Task directions: Could every line below be written out exactly as it appears?

Data records:
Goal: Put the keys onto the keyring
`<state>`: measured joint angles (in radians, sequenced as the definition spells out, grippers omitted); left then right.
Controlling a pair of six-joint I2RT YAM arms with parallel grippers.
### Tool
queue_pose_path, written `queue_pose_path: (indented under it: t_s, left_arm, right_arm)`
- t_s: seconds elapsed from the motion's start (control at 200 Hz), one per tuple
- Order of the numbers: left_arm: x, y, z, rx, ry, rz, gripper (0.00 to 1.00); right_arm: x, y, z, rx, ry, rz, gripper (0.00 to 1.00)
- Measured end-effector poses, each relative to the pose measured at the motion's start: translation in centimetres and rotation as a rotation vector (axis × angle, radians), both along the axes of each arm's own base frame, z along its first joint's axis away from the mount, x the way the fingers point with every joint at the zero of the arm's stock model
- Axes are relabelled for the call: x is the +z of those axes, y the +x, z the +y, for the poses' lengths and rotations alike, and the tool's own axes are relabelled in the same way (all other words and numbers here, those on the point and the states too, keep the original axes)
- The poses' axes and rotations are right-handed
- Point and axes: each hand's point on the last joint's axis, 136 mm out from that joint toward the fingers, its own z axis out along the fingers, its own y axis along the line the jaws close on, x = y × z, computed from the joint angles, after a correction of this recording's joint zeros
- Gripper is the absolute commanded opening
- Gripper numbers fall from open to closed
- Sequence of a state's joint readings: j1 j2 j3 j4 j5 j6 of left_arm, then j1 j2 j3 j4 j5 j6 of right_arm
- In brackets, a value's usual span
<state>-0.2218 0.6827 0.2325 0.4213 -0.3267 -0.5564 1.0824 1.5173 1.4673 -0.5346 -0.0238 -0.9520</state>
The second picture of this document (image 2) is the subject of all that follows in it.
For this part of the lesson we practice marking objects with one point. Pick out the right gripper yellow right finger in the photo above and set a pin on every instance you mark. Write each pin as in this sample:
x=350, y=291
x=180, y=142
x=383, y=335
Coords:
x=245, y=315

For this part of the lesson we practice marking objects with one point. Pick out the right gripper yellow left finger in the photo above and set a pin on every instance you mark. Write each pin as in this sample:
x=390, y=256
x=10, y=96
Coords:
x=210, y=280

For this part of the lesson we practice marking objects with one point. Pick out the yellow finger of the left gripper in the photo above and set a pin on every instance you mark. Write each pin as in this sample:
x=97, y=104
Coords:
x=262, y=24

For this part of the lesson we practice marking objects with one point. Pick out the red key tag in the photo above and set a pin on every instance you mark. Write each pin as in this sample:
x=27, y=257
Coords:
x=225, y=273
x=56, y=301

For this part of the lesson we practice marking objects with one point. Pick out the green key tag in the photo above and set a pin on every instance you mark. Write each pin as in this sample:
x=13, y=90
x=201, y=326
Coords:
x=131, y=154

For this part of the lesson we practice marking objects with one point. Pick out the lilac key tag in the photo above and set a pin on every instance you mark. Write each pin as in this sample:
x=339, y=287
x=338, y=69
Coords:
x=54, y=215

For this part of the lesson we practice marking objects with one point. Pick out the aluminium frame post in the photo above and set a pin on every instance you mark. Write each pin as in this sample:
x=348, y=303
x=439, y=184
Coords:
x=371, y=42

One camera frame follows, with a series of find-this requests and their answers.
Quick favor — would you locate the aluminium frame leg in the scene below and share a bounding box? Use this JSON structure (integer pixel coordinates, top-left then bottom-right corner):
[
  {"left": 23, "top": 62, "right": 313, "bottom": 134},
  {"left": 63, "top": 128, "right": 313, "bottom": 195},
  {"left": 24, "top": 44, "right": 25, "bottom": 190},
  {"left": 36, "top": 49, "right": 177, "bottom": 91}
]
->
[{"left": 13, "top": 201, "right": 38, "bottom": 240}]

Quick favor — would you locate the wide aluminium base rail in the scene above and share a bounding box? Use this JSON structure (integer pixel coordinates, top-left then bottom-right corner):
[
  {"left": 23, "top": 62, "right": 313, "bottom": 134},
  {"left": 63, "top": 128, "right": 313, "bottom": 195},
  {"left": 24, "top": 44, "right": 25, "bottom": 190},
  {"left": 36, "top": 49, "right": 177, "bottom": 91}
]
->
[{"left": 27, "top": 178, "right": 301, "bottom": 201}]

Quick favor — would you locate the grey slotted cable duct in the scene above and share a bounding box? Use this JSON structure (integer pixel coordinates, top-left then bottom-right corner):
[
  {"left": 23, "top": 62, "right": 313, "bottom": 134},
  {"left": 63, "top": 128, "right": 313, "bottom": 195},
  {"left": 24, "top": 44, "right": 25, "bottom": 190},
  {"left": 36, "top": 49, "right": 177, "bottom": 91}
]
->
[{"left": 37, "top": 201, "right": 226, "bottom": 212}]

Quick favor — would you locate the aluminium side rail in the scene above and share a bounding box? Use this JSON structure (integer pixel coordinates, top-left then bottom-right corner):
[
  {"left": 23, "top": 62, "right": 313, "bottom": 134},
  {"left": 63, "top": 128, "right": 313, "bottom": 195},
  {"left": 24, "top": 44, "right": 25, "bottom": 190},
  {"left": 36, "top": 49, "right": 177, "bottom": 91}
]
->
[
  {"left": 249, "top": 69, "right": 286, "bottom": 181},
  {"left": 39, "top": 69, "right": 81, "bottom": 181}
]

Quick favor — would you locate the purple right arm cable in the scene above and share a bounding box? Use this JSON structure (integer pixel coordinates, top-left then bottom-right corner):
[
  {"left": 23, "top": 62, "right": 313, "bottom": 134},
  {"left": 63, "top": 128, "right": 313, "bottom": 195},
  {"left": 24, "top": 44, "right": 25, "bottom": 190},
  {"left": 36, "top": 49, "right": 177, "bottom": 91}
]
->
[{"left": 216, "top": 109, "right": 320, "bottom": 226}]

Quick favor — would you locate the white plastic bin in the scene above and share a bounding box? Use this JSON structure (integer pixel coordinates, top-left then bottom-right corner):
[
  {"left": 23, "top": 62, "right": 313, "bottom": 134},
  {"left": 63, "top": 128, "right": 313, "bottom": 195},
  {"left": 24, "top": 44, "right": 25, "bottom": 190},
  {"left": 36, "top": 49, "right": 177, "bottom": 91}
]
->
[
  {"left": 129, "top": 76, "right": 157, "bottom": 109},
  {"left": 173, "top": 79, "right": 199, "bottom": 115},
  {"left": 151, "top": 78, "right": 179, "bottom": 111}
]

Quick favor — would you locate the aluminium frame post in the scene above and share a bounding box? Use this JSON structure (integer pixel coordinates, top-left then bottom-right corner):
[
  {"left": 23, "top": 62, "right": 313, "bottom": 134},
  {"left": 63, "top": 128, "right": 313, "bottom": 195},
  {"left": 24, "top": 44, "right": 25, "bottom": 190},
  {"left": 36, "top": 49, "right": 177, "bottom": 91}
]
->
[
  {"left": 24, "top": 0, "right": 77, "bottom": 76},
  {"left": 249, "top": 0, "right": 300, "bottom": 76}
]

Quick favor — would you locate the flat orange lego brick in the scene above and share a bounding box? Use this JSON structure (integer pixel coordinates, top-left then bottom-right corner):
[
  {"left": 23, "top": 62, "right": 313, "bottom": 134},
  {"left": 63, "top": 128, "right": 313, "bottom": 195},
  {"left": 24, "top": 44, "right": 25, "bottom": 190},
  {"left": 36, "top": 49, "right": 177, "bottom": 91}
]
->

Reply to the task:
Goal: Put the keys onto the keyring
`<state>`: measured joint angles (in radians, sequenced as the definition spells out, grippers omitted); left then right.
Controlling a pair of six-joint I2RT YAM arms with parallel grippers.
### Tool
queue_pose_path, written `queue_pose_path: (indented under it: t_s, left_arm, right_arm)`
- t_s: seconds elapsed from the motion's start (control at 200 Hz), one per tuple
- Order of the numbers: left_arm: x, y, z, rx, ry, rz, gripper (0.00 to 1.00); right_arm: x, y, z, rx, ry, rz, gripper (0.00 to 1.00)
- Measured end-effector poses, each relative to the pose measured at the motion's start: translation in centimetres and rotation as a rotation vector (axis × angle, radians), both along the axes of each arm's own base frame, z along its first joint's axis away from the mount, x the way the fingers point with every joint at the zero of the arm's stock model
- Axes are relabelled for the call: x is the +z of those axes, y the +x, z the +y, for the poses' lengths and rotations alike, and the tool's own axes are relabelled in the same way (all other words and numbers here, those on the point and the states too, keep the original axes)
- The poses' axes and rotations are right-handed
- Point and axes: each hand's point on the last joint's axis, 136 mm out from that joint toward the fingers, its own z axis out along the fingers, its own y axis along the line the jaws close on, x = y × z, computed from the joint angles, after a correction of this recording's joint zeros
- Gripper is the absolute commanded opening
- Gripper numbers fall from open to closed
- Sequence of a state's joint readings: j1 j2 j3 j4 j5 j6 of left_arm, then j1 j2 j3 j4 j5 j6 of right_arm
- In brackets, a value's usual span
<state>-0.2218 0.6827 0.2325 0.4213 -0.3267 -0.5564 1.0824 1.5173 1.4673 -0.5346 -0.0238 -0.9520</state>
The second picture of this document (image 2) is the subject of all that follows in it.
For this part of the lesson we practice marking objects with one point. Pick out the right gripper yellow right finger in the photo above and set a pin on every instance you mark. Write each pin as in this sample:
x=350, y=291
x=180, y=142
x=383, y=335
Coords:
x=245, y=315

For this part of the lesson we practice marking objects with one point. Pick out the right gripper yellow left finger in the photo above and set a pin on every instance you mark. Write each pin as in this sample:
x=390, y=256
x=10, y=96
Coords:
x=210, y=280

For this part of the lesson we practice marking objects with one point. Pick out the yellow finger of the left gripper in the photo above and set a pin on every instance you mark. Write each pin as in this sample:
x=97, y=104
Coords:
x=262, y=24

For this part of the lesson we practice marking objects with one point. Pick out the red key tag in the photo above and set a pin on every instance you mark. Write each pin as in this sample:
x=27, y=257
Coords:
x=225, y=273
x=56, y=301

For this part of the lesson we practice marking objects with one point. Pick out the green key tag in the photo above and set a pin on every instance you mark. Write each pin as in this sample:
x=13, y=90
x=201, y=326
Coords:
x=131, y=154

For this part of the lesson we practice marking objects with one point. Pick out the lilac key tag in the photo above and set a pin on every instance you mark. Write each pin as in this sample:
x=339, y=287
x=338, y=69
Coords:
x=54, y=215

For this part of the lesson we practice marking objects with one point. Pick out the aluminium frame post in the photo above and set a pin on every instance you mark. Write each pin as in this sample:
x=348, y=303
x=439, y=184
Coords:
x=371, y=42

One camera frame follows, with a series of find-this requests and their answers.
Quick favor — would you locate the aluminium frame leg in the scene below and share a bounding box? Use this JSON structure (integer pixel coordinates, top-left then bottom-right corner):
[
  {"left": 23, "top": 62, "right": 313, "bottom": 134},
  {"left": 63, "top": 128, "right": 313, "bottom": 195},
  {"left": 24, "top": 44, "right": 25, "bottom": 190},
  {"left": 36, "top": 49, "right": 177, "bottom": 91}
]
->
[{"left": 13, "top": 201, "right": 38, "bottom": 240}]

Quick favor — would you locate the wide aluminium base rail in the scene above and share a bounding box? Use this JSON structure (integer pixel coordinates, top-left then bottom-right corner):
[
  {"left": 23, "top": 62, "right": 313, "bottom": 134},
  {"left": 63, "top": 128, "right": 313, "bottom": 195},
  {"left": 24, "top": 44, "right": 25, "bottom": 190},
  {"left": 36, "top": 49, "right": 177, "bottom": 91}
]
->
[{"left": 27, "top": 178, "right": 301, "bottom": 201}]

Quick favor — would you locate the grey slotted cable duct in the scene above and share a bounding box? Use this JSON structure (integer pixel coordinates, top-left then bottom-right corner):
[
  {"left": 23, "top": 62, "right": 313, "bottom": 134},
  {"left": 63, "top": 128, "right": 313, "bottom": 195},
  {"left": 24, "top": 44, "right": 25, "bottom": 190},
  {"left": 36, "top": 49, "right": 177, "bottom": 91}
]
->
[{"left": 37, "top": 201, "right": 226, "bottom": 212}]

Quick favor — would you locate the aluminium side rail in the scene above and share a bounding box? Use this JSON structure (integer pixel coordinates, top-left then bottom-right corner):
[
  {"left": 23, "top": 62, "right": 313, "bottom": 134},
  {"left": 63, "top": 128, "right": 313, "bottom": 195},
  {"left": 24, "top": 44, "right": 25, "bottom": 190},
  {"left": 36, "top": 49, "right": 177, "bottom": 91}
]
->
[
  {"left": 249, "top": 69, "right": 286, "bottom": 181},
  {"left": 39, "top": 69, "right": 81, "bottom": 181}
]

Quick favor — would you locate the purple right arm cable in the scene above and share a bounding box? Use this JSON structure (integer pixel coordinates, top-left then bottom-right corner):
[
  {"left": 23, "top": 62, "right": 313, "bottom": 134},
  {"left": 63, "top": 128, "right": 313, "bottom": 195},
  {"left": 24, "top": 44, "right": 25, "bottom": 190},
  {"left": 36, "top": 49, "right": 177, "bottom": 91}
]
->
[{"left": 216, "top": 109, "right": 320, "bottom": 226}]

Quick favor — would you locate the white plastic bin in the scene above and share a bounding box? Use this JSON structure (integer pixel coordinates, top-left then bottom-right corner):
[
  {"left": 23, "top": 62, "right": 313, "bottom": 134},
  {"left": 63, "top": 128, "right": 313, "bottom": 195},
  {"left": 24, "top": 44, "right": 25, "bottom": 190},
  {"left": 36, "top": 49, "right": 177, "bottom": 91}
]
->
[
  {"left": 129, "top": 76, "right": 157, "bottom": 109},
  {"left": 173, "top": 79, "right": 199, "bottom": 115},
  {"left": 151, "top": 78, "right": 179, "bottom": 111}
]

Quick favor — would you locate the aluminium frame post in the scene above and share a bounding box? Use this JSON structure (integer pixel coordinates, top-left then bottom-right corner):
[
  {"left": 23, "top": 62, "right": 313, "bottom": 134},
  {"left": 63, "top": 128, "right": 313, "bottom": 195},
  {"left": 24, "top": 44, "right": 25, "bottom": 190},
  {"left": 36, "top": 49, "right": 177, "bottom": 91}
]
->
[
  {"left": 24, "top": 0, "right": 77, "bottom": 76},
  {"left": 249, "top": 0, "right": 300, "bottom": 76}
]

Quick favor — would you locate the flat orange lego brick in the scene above and share a bounding box? Use this JSON structure (integer pixel coordinates, top-left then bottom-right corner):
[
  {"left": 23, "top": 62, "right": 313, "bottom": 134},
  {"left": 63, "top": 128, "right": 313, "bottom": 195},
  {"left": 24, "top": 44, "right": 25, "bottom": 190},
  {"left": 36, "top": 49, "right": 177, "bottom": 91}
]
->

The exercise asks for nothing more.